Exercise directions: For the material that follows, return exactly the lines from the one with "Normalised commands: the" through the one with "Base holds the", both ends included.

Given material:
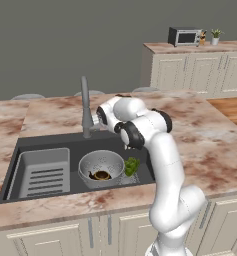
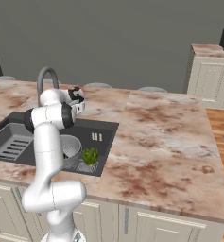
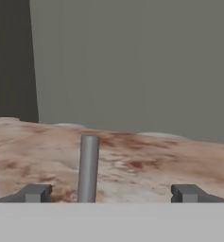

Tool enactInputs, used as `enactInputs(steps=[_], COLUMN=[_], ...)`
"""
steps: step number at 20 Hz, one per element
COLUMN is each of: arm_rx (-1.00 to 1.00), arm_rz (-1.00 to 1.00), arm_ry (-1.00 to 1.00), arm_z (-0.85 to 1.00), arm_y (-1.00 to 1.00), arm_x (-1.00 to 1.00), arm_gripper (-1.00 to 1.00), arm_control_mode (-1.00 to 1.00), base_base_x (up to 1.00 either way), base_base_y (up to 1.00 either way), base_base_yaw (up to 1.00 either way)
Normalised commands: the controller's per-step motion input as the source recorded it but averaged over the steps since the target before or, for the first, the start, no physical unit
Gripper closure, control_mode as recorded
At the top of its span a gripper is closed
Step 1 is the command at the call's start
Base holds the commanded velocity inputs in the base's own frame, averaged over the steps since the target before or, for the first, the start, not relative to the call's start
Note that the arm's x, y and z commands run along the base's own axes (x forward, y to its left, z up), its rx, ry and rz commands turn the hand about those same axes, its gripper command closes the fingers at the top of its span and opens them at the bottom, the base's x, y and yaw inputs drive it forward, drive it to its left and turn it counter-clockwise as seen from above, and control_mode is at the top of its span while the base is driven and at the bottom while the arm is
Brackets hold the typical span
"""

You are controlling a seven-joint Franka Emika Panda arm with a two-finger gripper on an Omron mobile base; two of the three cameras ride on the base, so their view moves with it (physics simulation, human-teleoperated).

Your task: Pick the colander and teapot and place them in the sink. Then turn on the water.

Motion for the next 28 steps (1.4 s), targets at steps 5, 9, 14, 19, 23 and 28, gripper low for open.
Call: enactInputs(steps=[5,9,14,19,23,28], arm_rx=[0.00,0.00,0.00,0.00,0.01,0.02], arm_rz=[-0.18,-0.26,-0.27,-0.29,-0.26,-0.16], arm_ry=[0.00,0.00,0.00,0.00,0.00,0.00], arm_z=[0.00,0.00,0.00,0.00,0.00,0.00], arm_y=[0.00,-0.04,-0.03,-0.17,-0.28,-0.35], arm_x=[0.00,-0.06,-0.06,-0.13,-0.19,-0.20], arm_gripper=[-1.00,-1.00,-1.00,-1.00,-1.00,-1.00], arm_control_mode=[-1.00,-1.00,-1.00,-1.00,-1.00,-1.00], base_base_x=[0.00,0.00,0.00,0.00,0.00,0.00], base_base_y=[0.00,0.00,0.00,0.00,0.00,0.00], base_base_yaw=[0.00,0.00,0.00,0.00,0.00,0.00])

Answer to the exercise:
Normalised commands: the controller's per-step motion input as the source recorded it but averaged over the steps since the target before or, for the first, the start, no physical unit
Gripper closure, control_mode as recorded
At the top of its span a gripper is closed
Step 1 is the command at the call's start
Base holds the commanded velocity inputs in the base's own frame, averaged over the steps since the target before or, for the first, the start, not relative to the call's start

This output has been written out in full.